| TASK PROMPT |
Each line of the material below that holds the word "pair" needs to be copied.

| DATA FOR PROCESSING |
-----

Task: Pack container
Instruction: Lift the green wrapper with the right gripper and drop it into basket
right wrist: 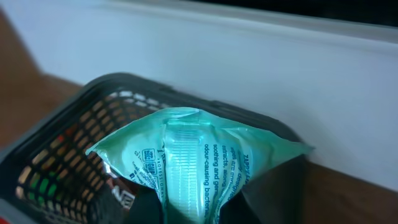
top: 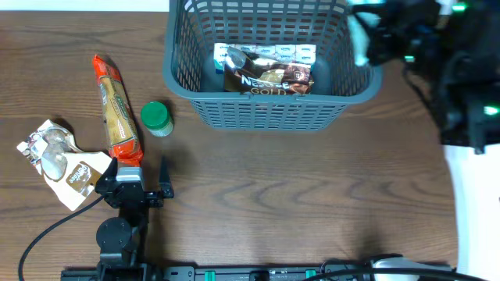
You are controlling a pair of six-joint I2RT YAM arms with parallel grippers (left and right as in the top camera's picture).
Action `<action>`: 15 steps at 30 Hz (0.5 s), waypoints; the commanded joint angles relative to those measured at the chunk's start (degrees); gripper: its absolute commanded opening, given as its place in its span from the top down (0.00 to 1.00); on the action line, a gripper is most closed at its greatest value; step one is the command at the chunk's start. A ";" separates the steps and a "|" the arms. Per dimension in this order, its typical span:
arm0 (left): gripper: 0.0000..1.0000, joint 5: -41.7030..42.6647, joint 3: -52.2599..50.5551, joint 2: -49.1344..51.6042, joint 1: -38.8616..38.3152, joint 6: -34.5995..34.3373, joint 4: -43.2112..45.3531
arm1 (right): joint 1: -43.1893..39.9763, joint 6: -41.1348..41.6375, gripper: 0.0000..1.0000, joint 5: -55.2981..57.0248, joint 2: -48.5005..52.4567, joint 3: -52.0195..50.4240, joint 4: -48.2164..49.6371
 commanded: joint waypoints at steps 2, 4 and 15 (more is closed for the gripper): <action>0.01 -0.50 -1.03 -0.07 0.15 0.17 -2.14 | 5.57 -2.56 0.99 9.01 5.44 0.90 0.39; 0.02 -0.48 -1.03 -0.07 0.15 0.17 -2.14 | 6.64 -2.49 0.99 11.72 8.33 0.90 0.52; 0.01 -0.50 -1.03 -0.07 0.15 0.17 -2.14 | 4.90 1.25 0.99 13.35 24.30 0.90 0.35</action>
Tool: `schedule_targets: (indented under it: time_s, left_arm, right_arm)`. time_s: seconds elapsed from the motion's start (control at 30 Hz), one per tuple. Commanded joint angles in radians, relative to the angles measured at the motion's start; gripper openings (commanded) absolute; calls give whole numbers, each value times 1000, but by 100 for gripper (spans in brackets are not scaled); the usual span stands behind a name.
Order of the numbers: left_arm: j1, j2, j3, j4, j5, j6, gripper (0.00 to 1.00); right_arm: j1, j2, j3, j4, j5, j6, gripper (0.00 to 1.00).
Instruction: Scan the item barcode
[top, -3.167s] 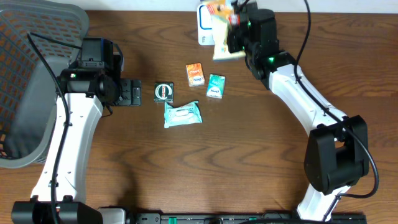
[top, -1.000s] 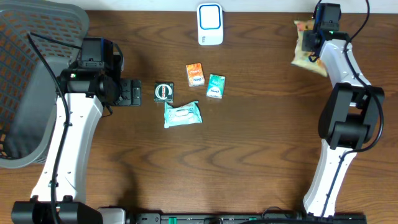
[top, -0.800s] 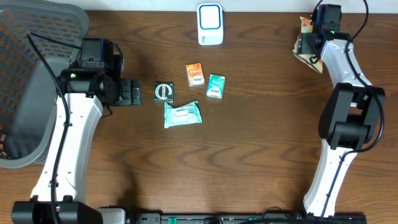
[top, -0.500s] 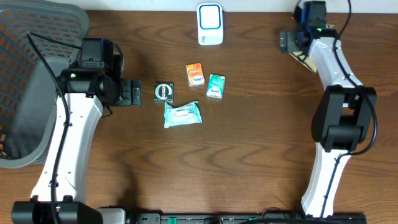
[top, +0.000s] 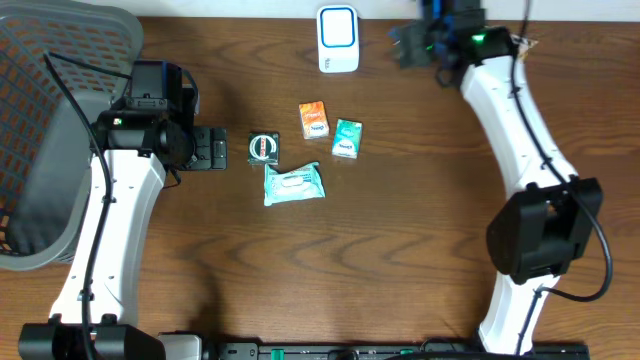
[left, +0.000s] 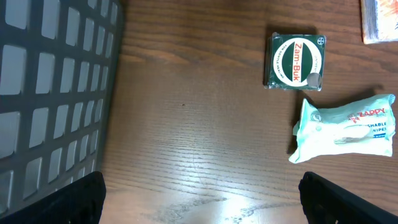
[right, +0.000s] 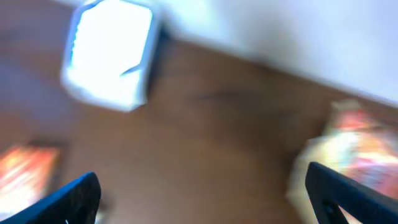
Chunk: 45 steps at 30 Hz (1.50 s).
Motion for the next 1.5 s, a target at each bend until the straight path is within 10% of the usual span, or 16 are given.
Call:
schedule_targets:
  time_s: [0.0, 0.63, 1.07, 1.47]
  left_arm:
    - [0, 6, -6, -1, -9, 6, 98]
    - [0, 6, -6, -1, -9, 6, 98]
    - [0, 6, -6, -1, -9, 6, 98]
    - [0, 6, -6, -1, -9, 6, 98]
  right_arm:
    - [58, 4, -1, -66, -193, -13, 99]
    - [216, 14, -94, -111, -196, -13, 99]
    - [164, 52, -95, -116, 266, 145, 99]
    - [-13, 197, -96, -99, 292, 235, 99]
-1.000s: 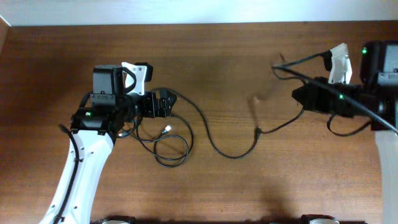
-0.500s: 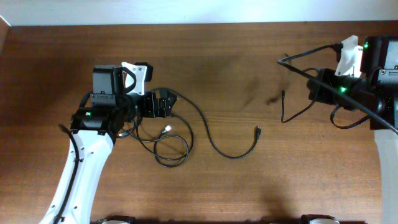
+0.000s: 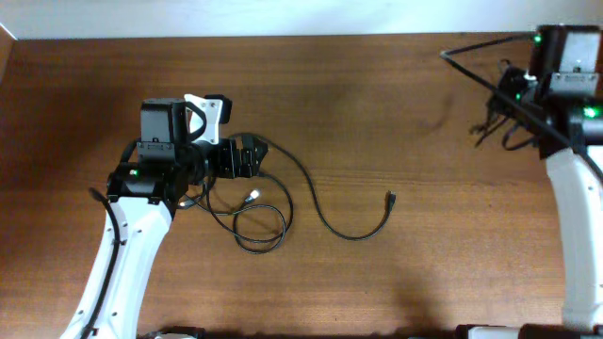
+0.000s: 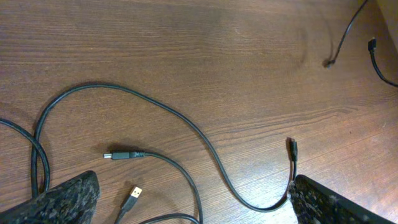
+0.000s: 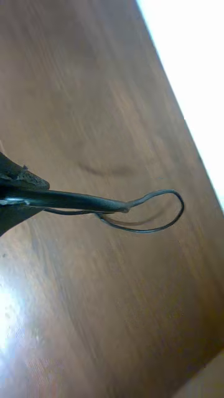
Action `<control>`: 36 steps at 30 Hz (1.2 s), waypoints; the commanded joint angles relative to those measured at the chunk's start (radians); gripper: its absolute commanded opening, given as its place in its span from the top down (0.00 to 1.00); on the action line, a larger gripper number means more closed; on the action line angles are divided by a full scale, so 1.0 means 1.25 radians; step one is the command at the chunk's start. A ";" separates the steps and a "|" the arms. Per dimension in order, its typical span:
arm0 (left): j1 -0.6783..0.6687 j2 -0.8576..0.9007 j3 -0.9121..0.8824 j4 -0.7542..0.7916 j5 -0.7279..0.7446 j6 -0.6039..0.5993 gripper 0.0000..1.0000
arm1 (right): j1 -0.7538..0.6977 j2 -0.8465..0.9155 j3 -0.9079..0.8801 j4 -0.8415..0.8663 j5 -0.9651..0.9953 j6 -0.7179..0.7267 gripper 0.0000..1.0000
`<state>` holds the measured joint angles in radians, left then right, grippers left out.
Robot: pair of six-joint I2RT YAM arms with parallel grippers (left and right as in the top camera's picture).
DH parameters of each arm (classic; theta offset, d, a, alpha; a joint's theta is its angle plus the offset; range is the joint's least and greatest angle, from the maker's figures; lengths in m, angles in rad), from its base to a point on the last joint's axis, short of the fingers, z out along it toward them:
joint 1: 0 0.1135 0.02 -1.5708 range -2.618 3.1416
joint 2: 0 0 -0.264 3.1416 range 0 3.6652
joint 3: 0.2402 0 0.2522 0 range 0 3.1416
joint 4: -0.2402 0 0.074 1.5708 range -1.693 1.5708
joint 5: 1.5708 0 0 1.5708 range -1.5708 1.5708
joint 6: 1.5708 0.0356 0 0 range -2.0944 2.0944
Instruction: Untangle cables
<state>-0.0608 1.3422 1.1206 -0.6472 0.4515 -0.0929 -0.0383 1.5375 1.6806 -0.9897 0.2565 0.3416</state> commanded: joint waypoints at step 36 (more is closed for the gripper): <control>-0.002 0.004 0.005 0.001 -0.003 0.016 0.01 | -0.321 0.493 0.004 0.575 -0.056 -0.004 0.01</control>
<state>-0.0608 1.3430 1.1206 -0.6472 0.4515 -0.0929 -0.4343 2.1441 1.6791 -0.2756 0.3145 0.3641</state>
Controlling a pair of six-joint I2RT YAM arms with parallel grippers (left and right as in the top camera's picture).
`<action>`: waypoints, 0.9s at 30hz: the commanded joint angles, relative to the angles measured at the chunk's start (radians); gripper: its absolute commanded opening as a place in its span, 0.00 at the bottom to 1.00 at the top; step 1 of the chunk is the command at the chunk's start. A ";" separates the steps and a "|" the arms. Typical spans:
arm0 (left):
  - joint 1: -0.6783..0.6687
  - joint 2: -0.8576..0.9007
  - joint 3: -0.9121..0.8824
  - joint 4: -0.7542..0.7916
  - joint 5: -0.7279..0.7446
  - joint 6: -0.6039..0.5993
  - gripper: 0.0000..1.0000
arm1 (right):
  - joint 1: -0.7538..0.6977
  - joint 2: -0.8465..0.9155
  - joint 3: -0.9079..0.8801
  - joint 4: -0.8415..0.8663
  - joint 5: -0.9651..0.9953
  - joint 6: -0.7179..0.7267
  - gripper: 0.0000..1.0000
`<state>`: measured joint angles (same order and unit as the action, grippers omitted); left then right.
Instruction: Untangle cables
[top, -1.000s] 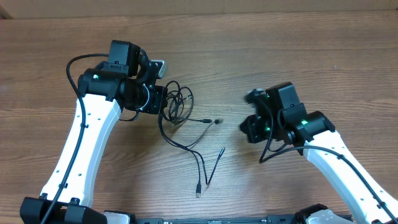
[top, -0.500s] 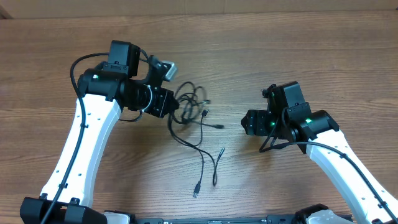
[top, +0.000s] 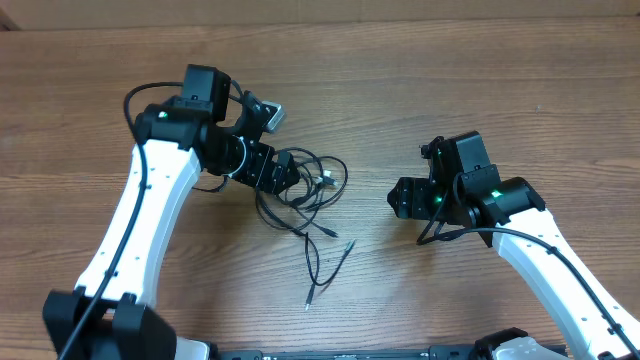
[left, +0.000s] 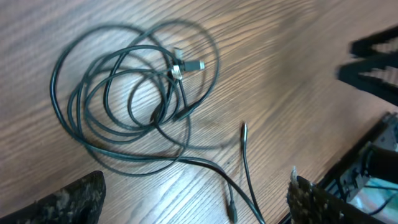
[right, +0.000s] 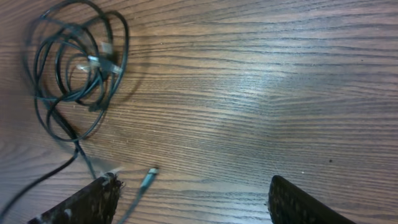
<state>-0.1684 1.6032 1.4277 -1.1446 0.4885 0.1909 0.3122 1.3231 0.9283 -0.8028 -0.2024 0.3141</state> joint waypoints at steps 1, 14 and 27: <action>0.004 0.060 0.015 0.000 -0.051 -0.075 0.91 | 0.001 -0.003 0.000 0.003 -0.001 0.003 0.74; 0.003 0.144 0.014 -0.015 -0.229 -0.267 0.89 | 0.001 -0.003 0.000 0.002 -0.001 -0.001 0.74; -0.111 0.145 0.011 0.066 -0.189 -0.087 0.68 | 0.001 -0.003 0.000 0.003 -0.001 0.000 0.73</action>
<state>-0.2253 1.7439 1.4277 -1.0969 0.2920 0.0078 0.3122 1.3231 0.9283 -0.8043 -0.2028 0.3141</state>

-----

| EXERCISE ANSWER |
You are controlling a pair of six-joint I2RT YAM arms with parallel grippers (left and right as in the top camera's picture).
Robot: pair of six-joint I2RT YAM arms with parallel grippers (left and right as in the top camera's picture).
Controlling a pair of six-joint I2RT YAM arms with parallel grippers (left and right as in the top camera's picture).

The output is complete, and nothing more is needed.